Reranker

gllm-retrieval | Involves EM | Tutorial: Reranker | API Reference

What's a Reranker?

A reranker is a component that reorders retrieved chunks based on their relevance to a query. After initial retrieval returns a set of candidate chunks, the reranker scores and sorts them to ensure the most relevant content appears first. This improves the quality of context provided to language models in RAG pipelines.

Rerankers are particularly useful when:

Initial retrieval returns many candidates that need prioritization
You want to combine results from multiple retrieval sources
The retrieval method does not perfectly capture semantic relevance

Prerequisites

This example specifically requires completion of all setup steps listed on the Prerequisites page.

Installation

pip install --extra-index-url https://oauth2accesstoken:$(gcloud auth print-access-token)@glsdk.gdplabs.id/gen-ai-internal/simple/ "gllm-retrieval"

Quickstart

Let's start with a basic example using SimilarityBasedReranker, which uses embedding similarity to rerank chunks:

import asyncio
from gllm_core.schema import Chunk
from gllm_inference.em_invoker import OpenAIEMInvoker
from gllm_inference.model import OpenAIEM
from gllm_retrieval.reranker import SimilarityBasedReranker

em_invoker = OpenAIEMInvoker(OpenAIEM.TEXT_EMBEDDING_3_SMALL)

# Create the reranker
reranker = SimilarityBasedReranker(embeddings=em_invoker)

# Sample chunks to rerank
chunks = [
    Chunk(id="1", content="Python is a programming language"),
    Chunk(id="2", content="Machine learning uses algorithms to learn from data"),
    Chunk(id="3", content="Deep learning is a subset of machine learning"),
]

# Rerank based on query relevance
query = "What is machine learning?"
reranked = asyncio.run(reranker.rerank(chunks, query))

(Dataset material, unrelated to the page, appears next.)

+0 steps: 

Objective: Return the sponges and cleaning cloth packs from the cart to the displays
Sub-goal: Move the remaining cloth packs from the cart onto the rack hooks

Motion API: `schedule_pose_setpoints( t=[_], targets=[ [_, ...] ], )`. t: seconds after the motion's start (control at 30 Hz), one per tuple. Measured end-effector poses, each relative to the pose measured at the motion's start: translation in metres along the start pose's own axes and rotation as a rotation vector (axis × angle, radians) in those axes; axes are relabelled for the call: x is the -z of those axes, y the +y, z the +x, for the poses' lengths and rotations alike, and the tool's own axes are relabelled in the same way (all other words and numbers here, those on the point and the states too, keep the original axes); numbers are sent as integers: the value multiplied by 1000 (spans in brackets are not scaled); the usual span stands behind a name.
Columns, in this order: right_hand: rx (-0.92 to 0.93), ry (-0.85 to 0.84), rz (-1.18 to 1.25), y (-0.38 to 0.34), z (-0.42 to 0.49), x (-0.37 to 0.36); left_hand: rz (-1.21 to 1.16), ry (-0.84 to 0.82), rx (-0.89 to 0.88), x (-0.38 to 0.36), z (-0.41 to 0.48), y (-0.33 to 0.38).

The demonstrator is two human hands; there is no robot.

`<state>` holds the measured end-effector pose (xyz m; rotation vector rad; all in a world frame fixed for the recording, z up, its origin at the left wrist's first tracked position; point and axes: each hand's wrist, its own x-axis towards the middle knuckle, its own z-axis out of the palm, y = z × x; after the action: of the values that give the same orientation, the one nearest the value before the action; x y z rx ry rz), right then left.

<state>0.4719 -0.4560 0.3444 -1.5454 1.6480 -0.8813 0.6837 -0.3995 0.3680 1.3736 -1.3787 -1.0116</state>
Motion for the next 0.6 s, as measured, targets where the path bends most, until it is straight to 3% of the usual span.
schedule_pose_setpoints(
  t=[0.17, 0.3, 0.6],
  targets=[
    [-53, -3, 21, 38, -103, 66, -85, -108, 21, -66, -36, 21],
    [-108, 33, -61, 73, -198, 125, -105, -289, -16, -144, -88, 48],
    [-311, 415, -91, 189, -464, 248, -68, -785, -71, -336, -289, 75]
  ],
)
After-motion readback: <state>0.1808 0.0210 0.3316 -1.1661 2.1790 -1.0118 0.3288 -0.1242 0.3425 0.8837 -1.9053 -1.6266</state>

for i, chunk in enumerate(reranked, 1):
    print(f"{i}. {chunk.content}")

Expected Output

The chunks are reordered with the most relevant content first:

1. Machine learning uses algorithms to learn from data
2. Deep learning is a subset of machine learning
3. Python is a programming language

Available Rerankers

The SDK provides multiple reranker implementations for different use cases:

Reranker

Description

Best For

SimilarityBasedReranker

Uses embedding similarity scores

General-purpose semantic reranking

TEIReranker

Uses Text Embedding Inference endpoint

High-performance, self-hosted deployments

FlagEmbeddingReranker

Uses FlagEmbedding models

Multilingual and specialized domains

CohereBedrockReranker

Uses AWS Bedrock Cohere service

Cloud-based, managed reranking

Similarity-Based Reranking

The SimilarityBasedReranker calculates embedding similarity between the query and each chunk, then sorts by score:

from gllm_inference.em_invoker import OpenAIEMInvoker
from gllm_inference.model import OpenAIEM
from gllm_retrieval.reranker import SimilarityBasedReranker

em_invoker = OpenAIEMInvoker(OpenAIEM.TEXT_EMBEDDING_3_SMALL)
reranker = SimilarityBasedReranker(embeddings=em_invoker)

reranked = await reranker.rerank(chunks, query)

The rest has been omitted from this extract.